(Excerpts from a dataset)
▬▬▬
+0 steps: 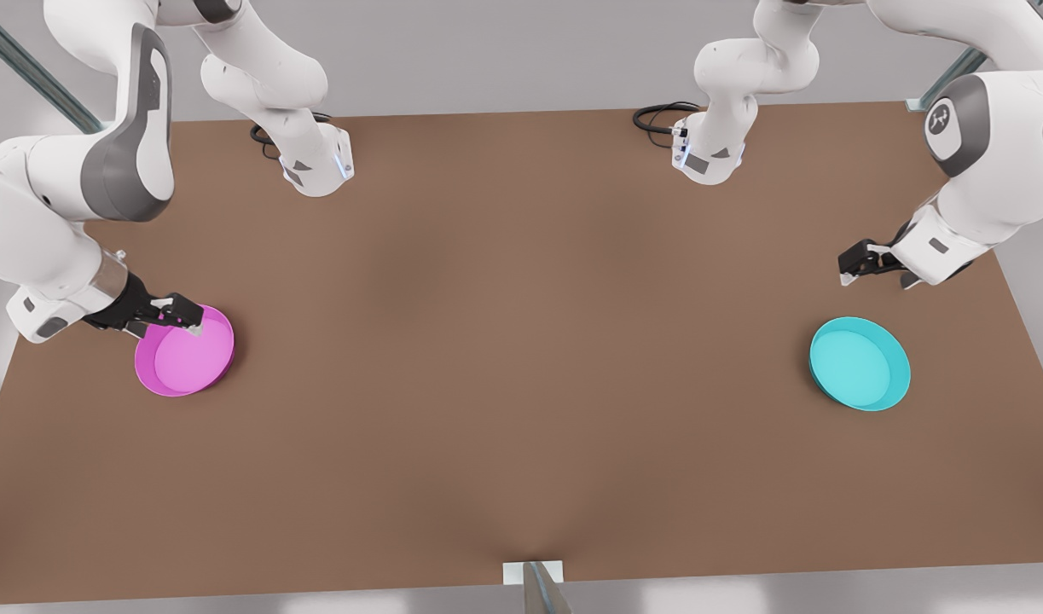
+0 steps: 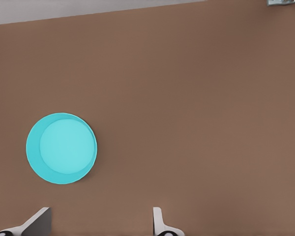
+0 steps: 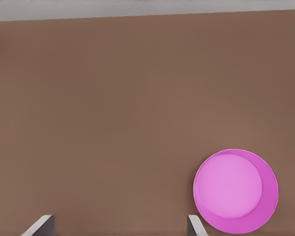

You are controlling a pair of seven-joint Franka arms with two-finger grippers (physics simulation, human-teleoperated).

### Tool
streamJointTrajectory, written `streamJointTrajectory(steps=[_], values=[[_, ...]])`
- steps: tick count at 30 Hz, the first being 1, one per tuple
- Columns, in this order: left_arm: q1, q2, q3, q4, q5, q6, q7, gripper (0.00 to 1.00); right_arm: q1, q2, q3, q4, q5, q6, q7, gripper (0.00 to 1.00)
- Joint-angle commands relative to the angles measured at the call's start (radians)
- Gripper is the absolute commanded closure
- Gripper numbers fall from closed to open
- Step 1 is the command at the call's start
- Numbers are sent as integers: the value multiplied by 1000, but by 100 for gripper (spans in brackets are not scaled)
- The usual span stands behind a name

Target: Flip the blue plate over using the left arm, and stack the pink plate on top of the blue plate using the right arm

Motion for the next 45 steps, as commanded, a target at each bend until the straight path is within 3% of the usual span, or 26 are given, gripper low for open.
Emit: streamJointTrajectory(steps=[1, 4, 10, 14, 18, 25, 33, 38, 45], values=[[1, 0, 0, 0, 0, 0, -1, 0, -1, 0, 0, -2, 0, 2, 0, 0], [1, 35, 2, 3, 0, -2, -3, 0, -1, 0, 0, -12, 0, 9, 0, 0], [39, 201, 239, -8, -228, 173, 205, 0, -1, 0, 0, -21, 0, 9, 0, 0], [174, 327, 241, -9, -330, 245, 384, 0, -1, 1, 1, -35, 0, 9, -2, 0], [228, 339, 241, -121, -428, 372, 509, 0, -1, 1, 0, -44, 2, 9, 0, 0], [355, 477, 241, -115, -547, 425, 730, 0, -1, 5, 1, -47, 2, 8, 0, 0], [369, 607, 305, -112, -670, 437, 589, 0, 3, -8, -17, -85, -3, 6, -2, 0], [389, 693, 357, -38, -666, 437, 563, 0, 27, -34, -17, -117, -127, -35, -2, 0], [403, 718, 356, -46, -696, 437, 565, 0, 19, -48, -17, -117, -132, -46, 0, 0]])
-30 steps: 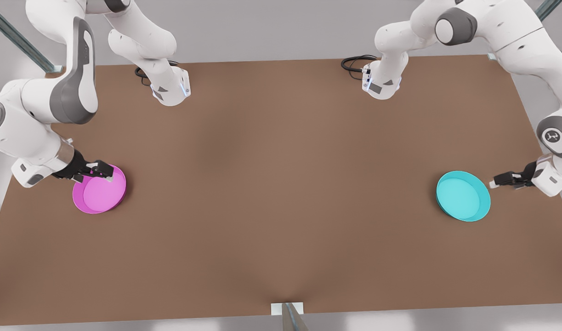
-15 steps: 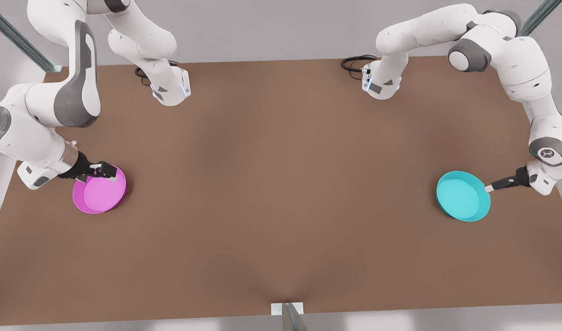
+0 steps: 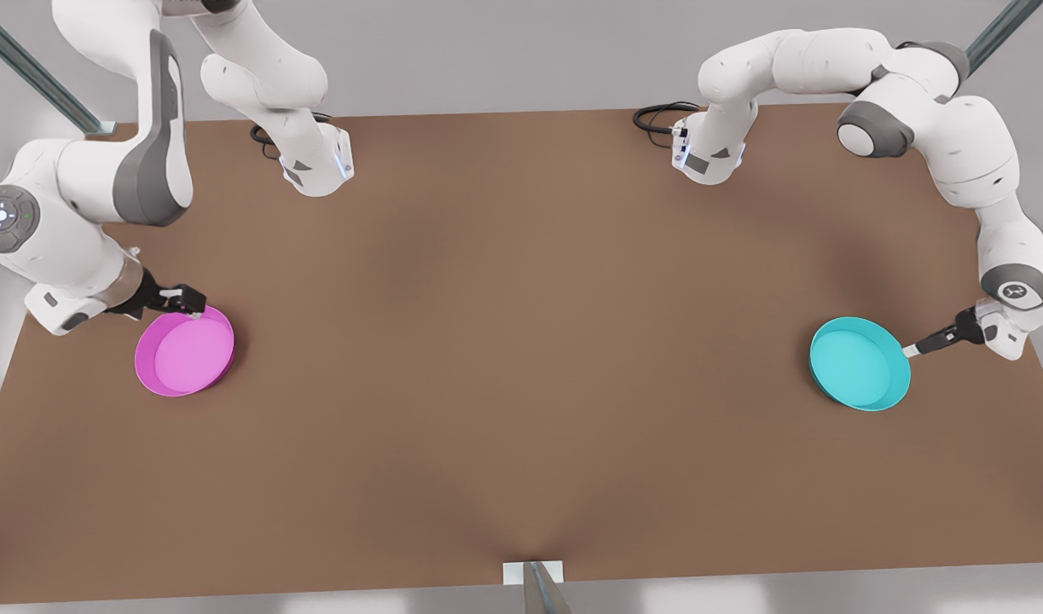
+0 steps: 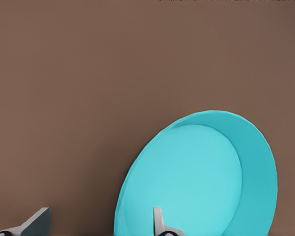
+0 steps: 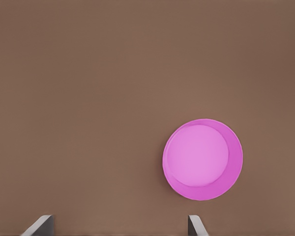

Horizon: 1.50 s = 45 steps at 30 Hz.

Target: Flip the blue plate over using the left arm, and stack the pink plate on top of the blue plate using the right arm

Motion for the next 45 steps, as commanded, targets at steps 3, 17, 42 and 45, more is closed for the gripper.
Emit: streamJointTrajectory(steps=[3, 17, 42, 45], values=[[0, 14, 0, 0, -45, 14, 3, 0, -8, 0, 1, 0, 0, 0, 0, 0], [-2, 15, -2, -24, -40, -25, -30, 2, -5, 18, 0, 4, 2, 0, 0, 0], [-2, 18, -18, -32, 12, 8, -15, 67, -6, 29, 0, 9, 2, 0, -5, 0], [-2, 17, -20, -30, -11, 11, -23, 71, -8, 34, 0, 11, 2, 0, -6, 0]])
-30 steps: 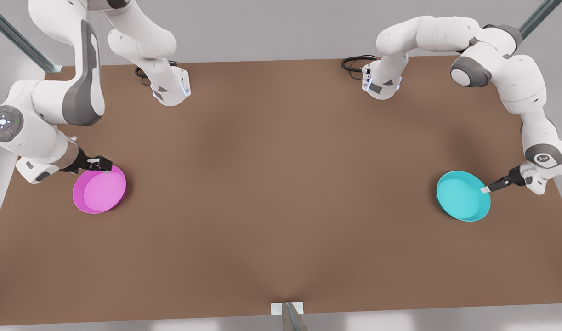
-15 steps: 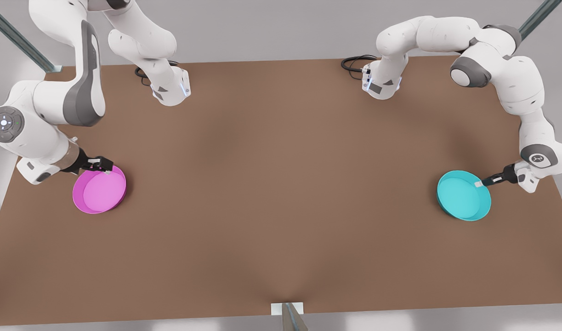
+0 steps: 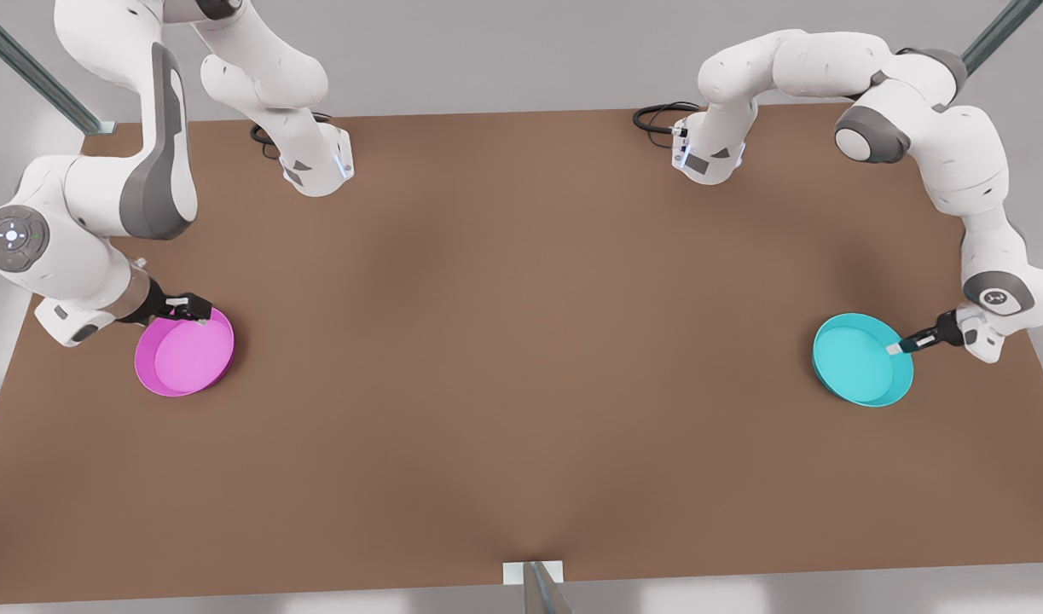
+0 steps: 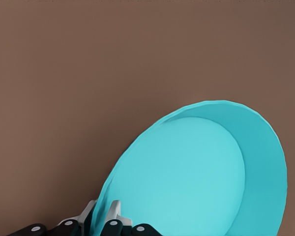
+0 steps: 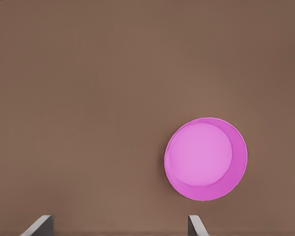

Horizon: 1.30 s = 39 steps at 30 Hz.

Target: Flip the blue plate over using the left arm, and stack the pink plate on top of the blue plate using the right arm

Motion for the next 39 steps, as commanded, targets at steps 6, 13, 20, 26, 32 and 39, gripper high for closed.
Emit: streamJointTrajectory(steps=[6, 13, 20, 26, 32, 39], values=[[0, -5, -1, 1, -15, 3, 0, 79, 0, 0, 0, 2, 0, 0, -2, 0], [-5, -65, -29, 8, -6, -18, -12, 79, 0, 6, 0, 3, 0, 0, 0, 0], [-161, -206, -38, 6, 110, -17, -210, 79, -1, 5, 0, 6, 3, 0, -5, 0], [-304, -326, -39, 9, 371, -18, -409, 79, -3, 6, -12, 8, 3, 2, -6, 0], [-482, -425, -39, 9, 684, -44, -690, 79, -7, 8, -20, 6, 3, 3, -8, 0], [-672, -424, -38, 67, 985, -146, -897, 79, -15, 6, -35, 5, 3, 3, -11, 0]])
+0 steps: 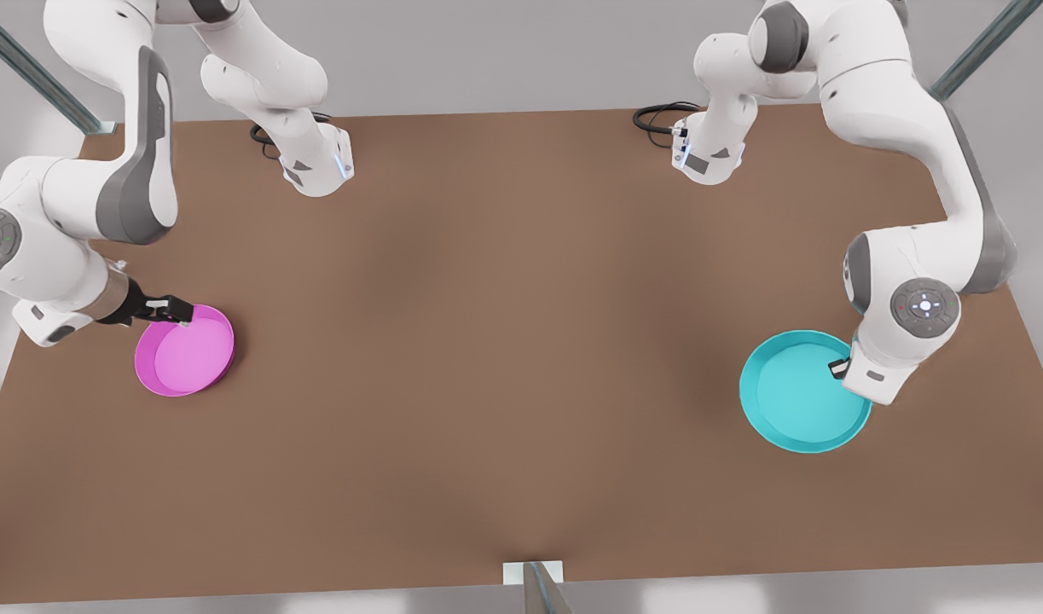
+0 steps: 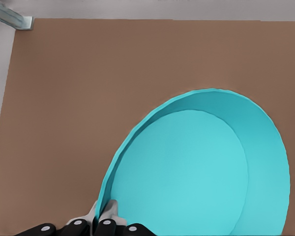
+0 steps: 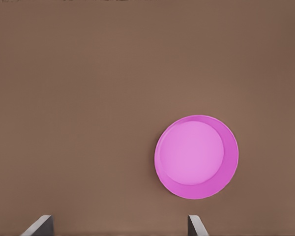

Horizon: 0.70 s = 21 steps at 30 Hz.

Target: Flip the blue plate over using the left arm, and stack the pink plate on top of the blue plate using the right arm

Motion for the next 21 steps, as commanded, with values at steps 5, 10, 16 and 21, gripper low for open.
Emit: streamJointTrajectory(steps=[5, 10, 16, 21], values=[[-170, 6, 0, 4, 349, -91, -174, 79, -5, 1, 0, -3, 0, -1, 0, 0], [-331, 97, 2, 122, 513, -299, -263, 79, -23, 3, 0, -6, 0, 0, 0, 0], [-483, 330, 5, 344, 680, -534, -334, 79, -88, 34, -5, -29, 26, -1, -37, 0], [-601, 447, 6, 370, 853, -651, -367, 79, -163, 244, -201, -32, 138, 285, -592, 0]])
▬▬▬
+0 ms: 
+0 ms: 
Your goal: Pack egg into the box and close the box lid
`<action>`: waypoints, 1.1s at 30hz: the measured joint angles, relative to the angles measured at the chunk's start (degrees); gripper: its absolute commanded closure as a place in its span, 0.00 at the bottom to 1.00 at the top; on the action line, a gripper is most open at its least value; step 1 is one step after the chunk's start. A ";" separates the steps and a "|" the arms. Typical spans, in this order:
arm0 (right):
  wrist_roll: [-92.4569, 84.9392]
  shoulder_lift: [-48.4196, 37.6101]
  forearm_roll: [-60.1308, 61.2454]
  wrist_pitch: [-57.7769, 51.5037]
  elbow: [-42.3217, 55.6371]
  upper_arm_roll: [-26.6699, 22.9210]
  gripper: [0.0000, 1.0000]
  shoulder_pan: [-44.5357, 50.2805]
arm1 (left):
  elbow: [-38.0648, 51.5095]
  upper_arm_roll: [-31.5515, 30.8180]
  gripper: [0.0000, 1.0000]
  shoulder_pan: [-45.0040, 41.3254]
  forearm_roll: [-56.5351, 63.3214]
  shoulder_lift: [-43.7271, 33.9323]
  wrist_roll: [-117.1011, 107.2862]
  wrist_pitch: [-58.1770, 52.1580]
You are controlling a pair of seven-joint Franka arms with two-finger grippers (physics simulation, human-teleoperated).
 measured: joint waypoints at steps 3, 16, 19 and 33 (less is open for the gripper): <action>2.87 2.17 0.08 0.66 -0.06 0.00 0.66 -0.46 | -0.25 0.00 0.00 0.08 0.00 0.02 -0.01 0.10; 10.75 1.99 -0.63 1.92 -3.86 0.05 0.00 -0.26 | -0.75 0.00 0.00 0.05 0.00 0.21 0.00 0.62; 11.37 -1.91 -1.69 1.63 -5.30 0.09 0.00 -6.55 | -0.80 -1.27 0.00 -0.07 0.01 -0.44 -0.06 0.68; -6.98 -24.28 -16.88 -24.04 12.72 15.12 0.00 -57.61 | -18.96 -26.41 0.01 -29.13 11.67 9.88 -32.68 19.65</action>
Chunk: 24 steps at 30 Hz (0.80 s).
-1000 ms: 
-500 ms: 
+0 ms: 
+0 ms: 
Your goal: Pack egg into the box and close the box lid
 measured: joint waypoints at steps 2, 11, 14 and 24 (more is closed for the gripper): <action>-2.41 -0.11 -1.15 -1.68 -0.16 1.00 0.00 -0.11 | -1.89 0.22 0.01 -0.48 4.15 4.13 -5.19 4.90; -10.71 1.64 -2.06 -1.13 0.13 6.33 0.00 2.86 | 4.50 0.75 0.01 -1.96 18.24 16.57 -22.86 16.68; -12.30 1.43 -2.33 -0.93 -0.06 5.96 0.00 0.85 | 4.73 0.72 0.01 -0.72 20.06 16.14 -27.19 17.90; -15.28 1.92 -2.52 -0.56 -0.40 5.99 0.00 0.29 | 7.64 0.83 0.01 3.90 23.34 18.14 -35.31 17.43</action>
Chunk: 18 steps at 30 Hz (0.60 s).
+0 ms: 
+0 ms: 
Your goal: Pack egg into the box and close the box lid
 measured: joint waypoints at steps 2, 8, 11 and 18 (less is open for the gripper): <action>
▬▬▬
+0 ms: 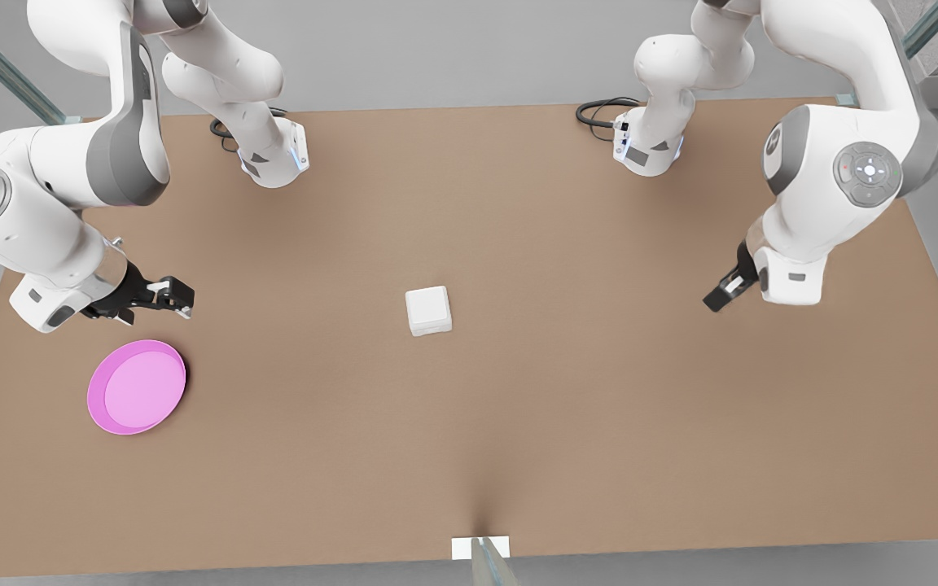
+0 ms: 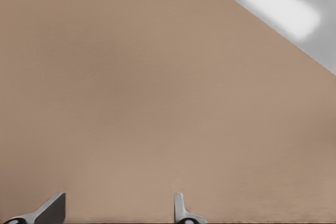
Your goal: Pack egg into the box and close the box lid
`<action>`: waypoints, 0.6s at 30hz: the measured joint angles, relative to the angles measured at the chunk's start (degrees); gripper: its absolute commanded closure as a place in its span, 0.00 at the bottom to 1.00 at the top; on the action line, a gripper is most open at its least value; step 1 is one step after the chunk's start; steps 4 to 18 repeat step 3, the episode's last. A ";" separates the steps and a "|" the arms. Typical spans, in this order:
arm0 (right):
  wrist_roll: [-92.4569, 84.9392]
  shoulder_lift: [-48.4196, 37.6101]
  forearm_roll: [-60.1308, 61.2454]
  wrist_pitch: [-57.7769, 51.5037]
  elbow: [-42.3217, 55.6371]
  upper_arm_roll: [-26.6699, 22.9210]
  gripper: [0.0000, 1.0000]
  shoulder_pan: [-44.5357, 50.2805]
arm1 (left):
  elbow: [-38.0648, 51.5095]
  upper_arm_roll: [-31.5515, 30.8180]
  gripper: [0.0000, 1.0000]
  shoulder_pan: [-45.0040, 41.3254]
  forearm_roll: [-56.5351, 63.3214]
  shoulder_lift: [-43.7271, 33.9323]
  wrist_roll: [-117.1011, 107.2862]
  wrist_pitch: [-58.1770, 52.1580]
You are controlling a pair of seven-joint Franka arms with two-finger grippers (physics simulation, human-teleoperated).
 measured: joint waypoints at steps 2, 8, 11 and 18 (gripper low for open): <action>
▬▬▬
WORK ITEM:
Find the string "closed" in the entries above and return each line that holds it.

ANSWER TO THIS EXERCISE:
- Gripper numbers fall from closed to open
Motion for the next 45 steps, as commanded, targets at steps 3, 17, 42 and 45, more is closed for the gripper.
Motion for the next 39 steps, as commanded, targets at steps 6, 13, 20, 26, 32 and 39, gripper high for closed.
 measured: joint waypoints at steps 2, 11, 14 and 24 (more is closed for the gripper): <action>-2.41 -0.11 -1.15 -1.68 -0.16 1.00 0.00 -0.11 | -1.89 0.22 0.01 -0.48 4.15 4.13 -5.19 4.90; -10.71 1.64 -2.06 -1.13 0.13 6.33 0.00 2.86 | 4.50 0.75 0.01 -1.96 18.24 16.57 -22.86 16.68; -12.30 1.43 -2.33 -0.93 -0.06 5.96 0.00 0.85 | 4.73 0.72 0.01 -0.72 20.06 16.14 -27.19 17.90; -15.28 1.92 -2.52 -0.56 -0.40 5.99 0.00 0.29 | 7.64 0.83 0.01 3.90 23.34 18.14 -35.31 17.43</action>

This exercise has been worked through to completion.